For dielectric mirrors materials with a refractive index of 1.5 and 2.2 are available. The Fresnel reflection for the amplitude is about 0.2. So with 10 layers about 0.88 of the light amplitude that is 0.99 of the light intensity is reflected. Chirped mirrors use 60 layers. So the light of a specific frequency interacts only with one sixth of the whole stack.
The surface leads to an early reflection of a pulse with an unaltered chirp. This is prevented by sparing some layers for anti-reflective coating. In a simple case this is done with a single layer of MgF2, which has a refractive index of 1.38 (in the near infrared). The bandwidth is large, but not one octave. Going from normal incidence to Brewster's angle p-polarized is less and less reflected. To eliminate residual reflections from the surface in the case of multiple mirrors, the distance between the surface and the stack is different for every mirror.
Naively one would though that the chirp starts outside the desired wavelength range, and any wavelength within the range experiences a complete resonance fade in and fade out. A detailed calculation (references in the external link ) says, that the reflectivity of the mirror must be chirped also by not allotting the λ/2 equally across high and low index of refraction material. These are called double chirped mirrors.
[edit] Application
In Ti-sapphire laser which employ Kerr-lens modelocking chirped mirrors are often used as the sole means to compensate group delay variations. Considering the above numbers a single mirror can compensate 4 µm optical path length. Considering the group velocity this is enough for the 3 m air inside the cavity, for the 3 mm of Ti:sapphire crystal three more mirrors are needed, so that a simple Z-cavity can already be compensated. On the other hand the gain of the crystal of about 1.1 which is high enough to compensate the lost of 8 mirrors, which gives more degrees of freedom in group delay compensation.
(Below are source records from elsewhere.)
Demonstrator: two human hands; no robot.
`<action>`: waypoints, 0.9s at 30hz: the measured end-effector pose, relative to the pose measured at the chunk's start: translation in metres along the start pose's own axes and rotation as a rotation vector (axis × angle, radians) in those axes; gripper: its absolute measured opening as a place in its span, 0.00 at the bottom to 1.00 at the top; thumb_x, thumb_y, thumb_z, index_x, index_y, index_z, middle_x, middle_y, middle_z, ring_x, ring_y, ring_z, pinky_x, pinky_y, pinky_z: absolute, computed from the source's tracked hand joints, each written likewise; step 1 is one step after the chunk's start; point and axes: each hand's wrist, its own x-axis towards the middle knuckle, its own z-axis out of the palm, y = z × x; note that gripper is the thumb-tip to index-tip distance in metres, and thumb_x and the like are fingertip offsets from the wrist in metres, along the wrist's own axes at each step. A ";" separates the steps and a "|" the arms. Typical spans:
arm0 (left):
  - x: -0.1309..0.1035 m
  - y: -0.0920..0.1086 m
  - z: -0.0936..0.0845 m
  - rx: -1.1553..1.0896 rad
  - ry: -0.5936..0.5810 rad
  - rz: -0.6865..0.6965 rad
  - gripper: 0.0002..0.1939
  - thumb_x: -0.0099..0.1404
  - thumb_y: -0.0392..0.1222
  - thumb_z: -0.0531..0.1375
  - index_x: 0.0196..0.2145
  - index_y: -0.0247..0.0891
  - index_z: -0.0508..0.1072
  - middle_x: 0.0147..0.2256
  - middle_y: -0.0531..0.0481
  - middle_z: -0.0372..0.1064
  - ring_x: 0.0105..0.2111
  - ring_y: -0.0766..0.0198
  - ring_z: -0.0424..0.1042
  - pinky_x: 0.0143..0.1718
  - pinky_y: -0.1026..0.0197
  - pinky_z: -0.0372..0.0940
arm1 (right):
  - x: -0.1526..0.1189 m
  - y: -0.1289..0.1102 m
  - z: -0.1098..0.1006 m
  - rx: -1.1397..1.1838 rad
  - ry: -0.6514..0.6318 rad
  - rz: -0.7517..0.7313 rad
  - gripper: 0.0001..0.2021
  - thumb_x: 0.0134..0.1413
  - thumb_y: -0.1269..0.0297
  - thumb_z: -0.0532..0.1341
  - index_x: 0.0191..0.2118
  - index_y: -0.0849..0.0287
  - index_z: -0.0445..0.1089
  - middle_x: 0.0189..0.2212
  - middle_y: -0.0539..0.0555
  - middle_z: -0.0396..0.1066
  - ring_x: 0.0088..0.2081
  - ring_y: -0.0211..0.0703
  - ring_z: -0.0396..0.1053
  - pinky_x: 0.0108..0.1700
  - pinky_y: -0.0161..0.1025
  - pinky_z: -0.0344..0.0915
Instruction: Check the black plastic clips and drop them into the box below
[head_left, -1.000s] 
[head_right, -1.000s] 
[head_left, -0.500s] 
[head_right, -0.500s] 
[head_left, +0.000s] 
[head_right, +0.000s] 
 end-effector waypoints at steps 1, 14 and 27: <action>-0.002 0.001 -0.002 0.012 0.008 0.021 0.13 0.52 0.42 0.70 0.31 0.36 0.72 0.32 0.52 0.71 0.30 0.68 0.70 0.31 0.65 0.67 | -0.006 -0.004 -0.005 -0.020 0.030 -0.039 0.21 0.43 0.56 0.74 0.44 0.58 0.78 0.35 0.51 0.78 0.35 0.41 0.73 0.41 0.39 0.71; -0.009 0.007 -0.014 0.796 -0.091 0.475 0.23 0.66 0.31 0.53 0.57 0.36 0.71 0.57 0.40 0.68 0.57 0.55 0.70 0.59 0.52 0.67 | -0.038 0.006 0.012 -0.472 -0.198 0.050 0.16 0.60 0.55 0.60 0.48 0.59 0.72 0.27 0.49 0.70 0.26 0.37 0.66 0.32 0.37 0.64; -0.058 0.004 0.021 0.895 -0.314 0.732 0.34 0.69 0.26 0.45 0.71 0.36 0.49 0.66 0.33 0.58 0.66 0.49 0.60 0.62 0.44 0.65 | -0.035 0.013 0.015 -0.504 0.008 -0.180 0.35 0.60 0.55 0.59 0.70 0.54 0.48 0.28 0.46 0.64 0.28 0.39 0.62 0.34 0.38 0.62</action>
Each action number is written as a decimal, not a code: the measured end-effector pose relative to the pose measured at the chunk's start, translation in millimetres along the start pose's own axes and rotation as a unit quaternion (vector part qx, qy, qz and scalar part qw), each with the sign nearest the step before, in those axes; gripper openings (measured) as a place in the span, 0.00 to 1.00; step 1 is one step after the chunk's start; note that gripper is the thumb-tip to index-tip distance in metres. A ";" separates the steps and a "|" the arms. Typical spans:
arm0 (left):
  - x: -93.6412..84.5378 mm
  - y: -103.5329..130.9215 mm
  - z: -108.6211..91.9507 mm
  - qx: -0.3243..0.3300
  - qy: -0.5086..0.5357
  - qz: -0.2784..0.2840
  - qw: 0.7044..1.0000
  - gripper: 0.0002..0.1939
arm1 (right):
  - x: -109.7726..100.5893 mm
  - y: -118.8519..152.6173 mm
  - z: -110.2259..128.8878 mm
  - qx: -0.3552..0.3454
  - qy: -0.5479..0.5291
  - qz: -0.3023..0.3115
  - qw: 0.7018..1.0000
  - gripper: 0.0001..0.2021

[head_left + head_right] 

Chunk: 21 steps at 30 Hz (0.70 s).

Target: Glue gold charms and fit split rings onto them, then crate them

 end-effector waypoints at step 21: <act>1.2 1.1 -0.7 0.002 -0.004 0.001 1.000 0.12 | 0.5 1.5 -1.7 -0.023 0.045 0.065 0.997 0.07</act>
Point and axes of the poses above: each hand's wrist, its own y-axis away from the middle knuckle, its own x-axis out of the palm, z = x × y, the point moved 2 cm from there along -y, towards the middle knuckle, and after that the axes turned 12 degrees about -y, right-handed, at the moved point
More critically for short pulses is that the frequency components outside the gain range of the crystal generated indirectly by self-phase modulation are not lost through the end or folding mirrors but and are transmitted through the out-couple mirror. In a kind of decision by majority the modes of the laser decide which group delay to choose, and spectral components close to this delay are emphasized in the output. Due to the ripples in the compensation, the spectrum also has ripples. A single stack reflects between 780 nm and 800 nm. The chirped mirror with 6 times the layers can be reflective from 730 nm to 850 nm. The gain of Ti:Sa is greater than one between 600 nm and 1200 nm. To reflect this bandwidth higher losses have to be accepted.
In Chirped pulse amplification these mirrors are used to correct residual variations of group delay after a grating compressor is inserted into the system.